Reputation: 185
I started a little project. I am trying to scrape the URL http://pr0gramm.com/ and save the tags under a picture in a variable, but I have problems to do so.
I am searching for this in the code
<a class="tag-link" href="/top/Flaschenkind">Flaschenkind</a>
And I actually just need the part "Flaschenkind" to be saved, but also the following tags in that line.
This is my code so far
import requests
from bs4 import BeautifulSoup
url = "http://pr0gramm.com/"
r = requests.get(url)
soup = BeautifulSoup(r.content, "lxml")
links = soup.find_all("div", {"class" : "item-tags"})
print(links)
I sadly just get this output
[]
I already tried to change the URL to http://pr0gramm.com/top/ but I get the same output. I wonder if it happens because the site might be made with JavaScript and it can't scrape the data correctly then?
Upvotes: 0
Views: 219
Reputation: 1194
First off your URL is a Java Script enabled version of this site. They offer a static URL as www.pr0gramm.com/static/ Here you'll find the content formatted more like your example suggests you expect.

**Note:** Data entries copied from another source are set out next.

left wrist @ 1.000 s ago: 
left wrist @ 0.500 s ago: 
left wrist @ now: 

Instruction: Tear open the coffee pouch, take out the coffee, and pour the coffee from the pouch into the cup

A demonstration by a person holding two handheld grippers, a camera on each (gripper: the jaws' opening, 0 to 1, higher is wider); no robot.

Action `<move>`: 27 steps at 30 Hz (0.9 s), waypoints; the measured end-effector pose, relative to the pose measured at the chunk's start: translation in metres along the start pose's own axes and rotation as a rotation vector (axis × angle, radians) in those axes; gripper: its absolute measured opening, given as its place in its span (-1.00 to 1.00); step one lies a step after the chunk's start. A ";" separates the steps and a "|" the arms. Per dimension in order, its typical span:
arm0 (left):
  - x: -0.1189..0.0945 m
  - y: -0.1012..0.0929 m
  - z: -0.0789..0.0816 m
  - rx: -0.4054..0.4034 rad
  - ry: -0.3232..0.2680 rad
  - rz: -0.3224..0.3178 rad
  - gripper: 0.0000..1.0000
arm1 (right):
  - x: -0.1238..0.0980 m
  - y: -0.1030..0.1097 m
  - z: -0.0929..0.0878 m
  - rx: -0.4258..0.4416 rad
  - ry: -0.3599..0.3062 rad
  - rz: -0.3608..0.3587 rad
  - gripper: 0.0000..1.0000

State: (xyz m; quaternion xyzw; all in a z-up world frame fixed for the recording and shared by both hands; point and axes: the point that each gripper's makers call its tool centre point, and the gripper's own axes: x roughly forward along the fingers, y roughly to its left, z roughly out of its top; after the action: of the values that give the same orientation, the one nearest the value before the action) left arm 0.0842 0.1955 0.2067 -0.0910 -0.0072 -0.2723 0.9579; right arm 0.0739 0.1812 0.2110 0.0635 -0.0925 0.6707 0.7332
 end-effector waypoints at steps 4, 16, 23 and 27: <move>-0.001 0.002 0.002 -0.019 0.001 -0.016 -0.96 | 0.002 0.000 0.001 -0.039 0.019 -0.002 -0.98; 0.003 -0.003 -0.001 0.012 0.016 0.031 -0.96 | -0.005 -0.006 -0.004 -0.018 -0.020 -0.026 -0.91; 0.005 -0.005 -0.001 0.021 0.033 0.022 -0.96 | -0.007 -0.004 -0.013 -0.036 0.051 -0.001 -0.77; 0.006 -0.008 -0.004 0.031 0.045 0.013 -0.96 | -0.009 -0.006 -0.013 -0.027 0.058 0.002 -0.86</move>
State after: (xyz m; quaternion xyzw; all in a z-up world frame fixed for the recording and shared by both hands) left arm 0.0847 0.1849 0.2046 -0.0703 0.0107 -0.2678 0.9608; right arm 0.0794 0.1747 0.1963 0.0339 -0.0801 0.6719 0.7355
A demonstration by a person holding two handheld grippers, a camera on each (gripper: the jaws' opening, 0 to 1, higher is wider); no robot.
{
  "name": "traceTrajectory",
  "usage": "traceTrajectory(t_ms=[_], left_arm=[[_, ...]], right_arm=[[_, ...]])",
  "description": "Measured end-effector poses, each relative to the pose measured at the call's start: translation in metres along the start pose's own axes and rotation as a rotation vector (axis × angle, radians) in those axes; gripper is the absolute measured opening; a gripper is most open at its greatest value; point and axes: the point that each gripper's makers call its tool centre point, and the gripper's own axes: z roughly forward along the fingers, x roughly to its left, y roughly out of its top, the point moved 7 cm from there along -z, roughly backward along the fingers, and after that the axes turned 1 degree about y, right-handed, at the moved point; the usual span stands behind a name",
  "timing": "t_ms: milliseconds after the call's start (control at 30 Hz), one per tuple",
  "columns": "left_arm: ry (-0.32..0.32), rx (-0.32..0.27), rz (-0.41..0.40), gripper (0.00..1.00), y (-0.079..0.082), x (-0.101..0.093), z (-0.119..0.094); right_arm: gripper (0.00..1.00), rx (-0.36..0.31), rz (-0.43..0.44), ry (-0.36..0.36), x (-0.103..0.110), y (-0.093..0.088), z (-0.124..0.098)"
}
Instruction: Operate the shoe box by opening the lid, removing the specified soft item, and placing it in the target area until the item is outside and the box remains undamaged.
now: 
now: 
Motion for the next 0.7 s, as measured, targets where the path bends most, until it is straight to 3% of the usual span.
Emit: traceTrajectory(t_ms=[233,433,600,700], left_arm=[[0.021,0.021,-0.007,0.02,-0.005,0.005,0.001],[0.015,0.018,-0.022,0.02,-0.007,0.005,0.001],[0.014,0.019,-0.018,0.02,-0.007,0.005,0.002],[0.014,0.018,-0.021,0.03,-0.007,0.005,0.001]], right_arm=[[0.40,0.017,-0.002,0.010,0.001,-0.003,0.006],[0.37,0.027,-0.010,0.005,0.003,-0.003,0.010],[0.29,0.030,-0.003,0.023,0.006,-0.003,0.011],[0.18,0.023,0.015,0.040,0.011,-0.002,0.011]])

Using this static version of the URL I retrieved <a>
tags using the code below like yours. I removed the class tag filter. Python 2.7
import bs4
import urllib2
def main():
url = "http://pr0gramm.com/static/"
try:
fin = urllib2.urlopen(url)
except:
print "Url retrieval failed url:",url
return None
html = fin.read()
bs = bs4.BeautifulSoup(html,"html5lib")
links = bs.find_all("a")
print links
return None
if __name__ == "__main__":
main()
Upvotes: 0
Reputation: 473903
The problem is - this is a dynamic site and all of the data you see is loaded via additional XHR calls to the website JSON API. You need to simulate that in your code.
Working example using requests
:
from urllib.parse import urljoin
import requests
base_image_url = "http://img.pr0gramm.com"
with requests.Session() as session:
response = session.get("http://pr0gramm.com/api/items/get", params={"flags": 1, "promoted": "1"})
posts = response.json()["items"]
for post in posts:
image_url = urljoin(base_image_url, post["image"])
# get tags
response = session.get("http://pr0gramm.com/api/items/info", params={"itemId": post["id"]})
post_data = response.json()
tags = [tag["tag"] for tag in post_data["tags"]]
print(image_url, tags)
This would print the post image url as well as a list of post tags:
http://img.pr0gramm.com/2016/03/07/f693234d558334d7.jpg ['Datsun 1600 Wagon', 'Garage 88', 'Kombi', 'nur Oma liegt tiefer', 'rolladen', 'slow']
http://img.pr0gramm.com/2016/03/07/185544cda956679e.webm ['Danke Merkel', 'deeskalierte zeitnah', 'demokratie im endstadium', 'Fachkraft', 'Far Cry Primal', 'Invite is raus', 'typ ist nackt', 'VVS', 'webm', 'zeigt seine stange']
http://img.pr0gramm.com/2016/03/07/4a6719b33219fd87.jpg ['bmw', 'der Gerät', 'Drehmoment', 'für mehr Motorräder auf pr0', 'Motorrad']
...
Upvotes: 1